━━━ Available records ━━━

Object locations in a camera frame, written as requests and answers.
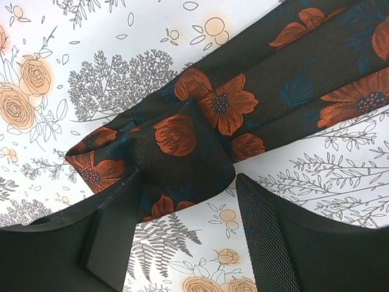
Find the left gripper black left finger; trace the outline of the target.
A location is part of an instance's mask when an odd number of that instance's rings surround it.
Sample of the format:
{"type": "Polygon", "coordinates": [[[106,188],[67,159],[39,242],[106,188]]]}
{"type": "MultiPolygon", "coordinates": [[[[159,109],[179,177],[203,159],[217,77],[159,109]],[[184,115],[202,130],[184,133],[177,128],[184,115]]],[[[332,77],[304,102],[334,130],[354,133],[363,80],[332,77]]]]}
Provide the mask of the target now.
{"type": "Polygon", "coordinates": [[[1,229],[2,291],[122,291],[141,199],[139,172],[28,225],[1,229]]]}

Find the black tie orange flowers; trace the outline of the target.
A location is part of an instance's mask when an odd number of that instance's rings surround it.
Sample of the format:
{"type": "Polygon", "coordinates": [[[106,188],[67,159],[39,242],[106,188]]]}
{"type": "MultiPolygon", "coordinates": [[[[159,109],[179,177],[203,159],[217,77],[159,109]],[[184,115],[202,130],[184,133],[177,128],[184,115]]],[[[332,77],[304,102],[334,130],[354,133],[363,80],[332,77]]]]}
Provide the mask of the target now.
{"type": "Polygon", "coordinates": [[[388,2],[286,1],[66,154],[150,221],[224,191],[233,164],[388,104],[388,2]]]}

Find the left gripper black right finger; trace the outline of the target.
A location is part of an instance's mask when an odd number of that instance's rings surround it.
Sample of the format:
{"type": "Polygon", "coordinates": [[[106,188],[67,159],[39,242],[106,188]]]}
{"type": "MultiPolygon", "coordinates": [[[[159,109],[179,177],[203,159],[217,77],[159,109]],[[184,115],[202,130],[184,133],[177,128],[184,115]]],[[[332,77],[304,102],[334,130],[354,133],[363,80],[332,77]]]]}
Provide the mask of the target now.
{"type": "Polygon", "coordinates": [[[245,174],[236,191],[259,291],[388,290],[388,228],[317,215],[245,174]]]}

━━━

Return the material above in exact form. Pictures stay out.

▶ **Solution**
Object locations in a camera frame, written as requests and answers.
Find the left gripper black left finger; trace the outline of the target.
A location is part of an instance's mask when an odd number of that instance's rings surround it.
Sample of the format:
{"type": "Polygon", "coordinates": [[[106,188],[67,159],[39,242],[106,188]]]}
{"type": "MultiPolygon", "coordinates": [[[[159,109],[179,177],[203,159],[217,77],[159,109]],[[184,115],[202,130],[184,133],[177,128],[184,115]]],[[[332,77],[304,102],[334,130],[354,133],[363,80],[332,77]]]]}
Provide the mask of the target now.
{"type": "Polygon", "coordinates": [[[1,229],[2,291],[122,291],[141,199],[139,172],[28,225],[1,229]]]}

Find the black tie orange flowers; trace the outline of the target.
A location is part of an instance's mask when an odd number of that instance's rings surround it.
Sample of the format:
{"type": "Polygon", "coordinates": [[[106,188],[67,159],[39,242],[106,188]]]}
{"type": "MultiPolygon", "coordinates": [[[[159,109],[179,177],[203,159],[217,77],[159,109]],[[184,115],[202,130],[184,133],[177,128],[184,115]]],[[[332,77],[304,102],[334,130],[354,133],[363,80],[332,77]]]]}
Provide the mask of the target now.
{"type": "Polygon", "coordinates": [[[388,2],[286,1],[66,154],[150,221],[224,191],[233,164],[388,104],[388,2]]]}

Find the left gripper black right finger; trace the outline of the target.
A location is part of an instance's mask when an odd number of that instance's rings surround it.
Sample of the format:
{"type": "Polygon", "coordinates": [[[106,188],[67,159],[39,242],[106,188]]]}
{"type": "MultiPolygon", "coordinates": [[[[159,109],[179,177],[203,159],[217,77],[159,109]],[[184,115],[202,130],[184,133],[177,128],[184,115]]],[[[332,77],[304,102],[334,130],[354,133],[363,80],[332,77]]]]}
Provide the mask of the target now.
{"type": "Polygon", "coordinates": [[[245,174],[236,191],[259,291],[388,290],[388,228],[317,215],[245,174]]]}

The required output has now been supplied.